Mill's remarks (Logic, Bk. III. ch. XXV. § 4) are of a different character. Discussing the grounds of disbelief he speaks of people making the mistake of “overlooking the distinction between (what may be called) improbability before the fact, and improbability after it, two different properties, the latter of which is always a ground of disbelief, the former not always.” He instances the throwing of a die. It is improbable beforehand that it should turn up ace, and yet afterwards, “there is no reason for disbelieving it if any credible witness asserts it.” So again, “the chances are greatly against A. B.'s dying, yet if any one tells us that he died yesterday we believe it.”
§ 5. That there is some difficulty about such problems as these must be admitted. The fact that so many people find them a source of perplexity, and that such various explanations are offered to solve the perplexity, are a sufficient proof of this.[3] The considerations of the last chapter, however, over-technical and even scholastic as some of the language in which it was expressed may have seemed to the reader, will I hope guide us to a more satisfactory way of regarding the matter.
When we speak of an improbable event, it must be remembered that, objectively considered, an event can only be more or less rare; the extreme degree of rarity being of course that in which the event does not occur at all. Now, as was shown in the last chapter, our position, when forming judgments of the time in question, is that of entertaining a conception or conjecture (call it what we will), and assigning a certain weight of trustworthiness to it. The real distinction, therefore, between the two classes of examples respectively, which are adduced both by Butler and by Mill, consists in the way in which those conceptions are obtained; they being obtained in one case by the process of guessing, and in the other by that of giving heed to the reports of witnesses.
§ 6. Take Butler's instance first. In the ‘presumption before the proof’ we have represented to us a man thinking of the story of Cæsar, that is, making a guess about certain historical events without any definite grounds for it, and then speculating as to what value is to be attached to the probability of its truth. Such a guess is of course, as he says, concluded to be false. But what does he understand by the ‘presumption after the proof’? That a story not adopted at random, but actually suggested and supported by witnesses, should be true. The latter might be accepted, whilst the former would undoubtedly be rejected; but all that this proves, or rather illustrates, is that the testimony of almost any witness is in most cases vastly better than a mere guess.[4] We may in both cases alike speak of ‘the event’ if we will; in fact, as was admitted in the last chapter, common language will not readily lend itself to any other way of speaking. But it should be clearly understood that, phrase it how we will, what is really present to the man's mind, and what is to have its probable value assigned to it, is the conception of an event, in the sense in which that expression has already been explained. And surely no two conceptions can have a much more important distinction put between them than that which is involved in supposing one to rest on a mere guess, and the other on the report of a witness. Precisely the same remarks apply to the example given by Mill. Before A. B.'s death our opinion upon the subject was nothing but a guess of our own founded upon life statistics; after his death it was founded upon the evidence of some one who presumably had tolerable opportunities of knowing what the facts really were.

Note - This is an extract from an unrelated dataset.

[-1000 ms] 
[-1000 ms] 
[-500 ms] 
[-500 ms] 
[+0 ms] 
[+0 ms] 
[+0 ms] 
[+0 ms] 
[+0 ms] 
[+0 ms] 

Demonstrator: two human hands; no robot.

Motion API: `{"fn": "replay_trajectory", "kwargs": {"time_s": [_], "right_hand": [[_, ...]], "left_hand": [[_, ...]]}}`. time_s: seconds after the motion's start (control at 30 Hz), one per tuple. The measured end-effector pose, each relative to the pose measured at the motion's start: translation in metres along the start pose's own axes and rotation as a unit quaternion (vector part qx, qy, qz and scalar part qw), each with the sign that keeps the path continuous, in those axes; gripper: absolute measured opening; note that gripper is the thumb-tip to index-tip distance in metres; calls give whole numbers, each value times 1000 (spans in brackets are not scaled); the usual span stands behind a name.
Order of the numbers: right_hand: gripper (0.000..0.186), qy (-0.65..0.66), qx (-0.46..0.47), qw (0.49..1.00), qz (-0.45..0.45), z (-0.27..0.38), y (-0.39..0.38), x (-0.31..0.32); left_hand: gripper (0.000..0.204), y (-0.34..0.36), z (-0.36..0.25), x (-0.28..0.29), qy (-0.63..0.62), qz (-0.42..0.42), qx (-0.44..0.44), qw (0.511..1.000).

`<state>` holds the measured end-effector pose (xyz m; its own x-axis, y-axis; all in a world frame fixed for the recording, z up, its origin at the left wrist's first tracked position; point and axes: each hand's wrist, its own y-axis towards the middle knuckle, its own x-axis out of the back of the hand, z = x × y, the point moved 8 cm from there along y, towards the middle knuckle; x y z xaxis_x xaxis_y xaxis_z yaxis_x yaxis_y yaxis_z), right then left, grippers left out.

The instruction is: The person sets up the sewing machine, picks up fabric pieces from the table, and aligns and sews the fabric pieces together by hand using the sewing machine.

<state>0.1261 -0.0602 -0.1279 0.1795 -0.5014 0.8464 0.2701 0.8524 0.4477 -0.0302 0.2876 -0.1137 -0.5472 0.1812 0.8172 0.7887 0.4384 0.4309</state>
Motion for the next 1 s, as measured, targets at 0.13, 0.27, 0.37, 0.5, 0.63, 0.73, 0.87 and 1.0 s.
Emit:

§ 7. That the distinction before us has no essential connection whatever with time is indeed obvious on a moment's consideration. Conceive for a moment that some one had opportunities of knowing whether A. B. would die or not. If he told us that A. B. would die to-morrow, we should in that case be just as ready to believe him as when he tells us that A. B. has died. If we continued to feel any doubt about the statement (supposing always that we had full confidence about his veracity in matters into which he had duly enquired), it would be because we thought that in his case, as in ours, it was equivalent to a guess, and nothing more. So with the event when past, the fact of its being past makes no difference whatever; until the credible witness informs us of what he knows to have occurred, we should doubt it if it happened to come into our minds, just as much as if it were future.
The distinction, therefore, between probability before the event and probability after the event seems to resolve itself simply into this;—before the event we often have no better means of information than to appeal to statistics in some form or other, and so to guess amongst the various possible alternatives; after the event the guess may most commonly be improved or superseded by appeal to specific evidence, in the shape of testimony or observation. Hence, naturally, our estimate in the latter case is commonly of much more value. But if these characteristics were anyhow inverted; if, that is, we were to confine ourselves to guessing about the past, and if we could find any additional evidence about the future, the respective values of the different estimates would also be inverted. The difference between these values has no necessary connection with time, but depends entirely upon the different grounds upon which our conception or conjecture about the event in question rests.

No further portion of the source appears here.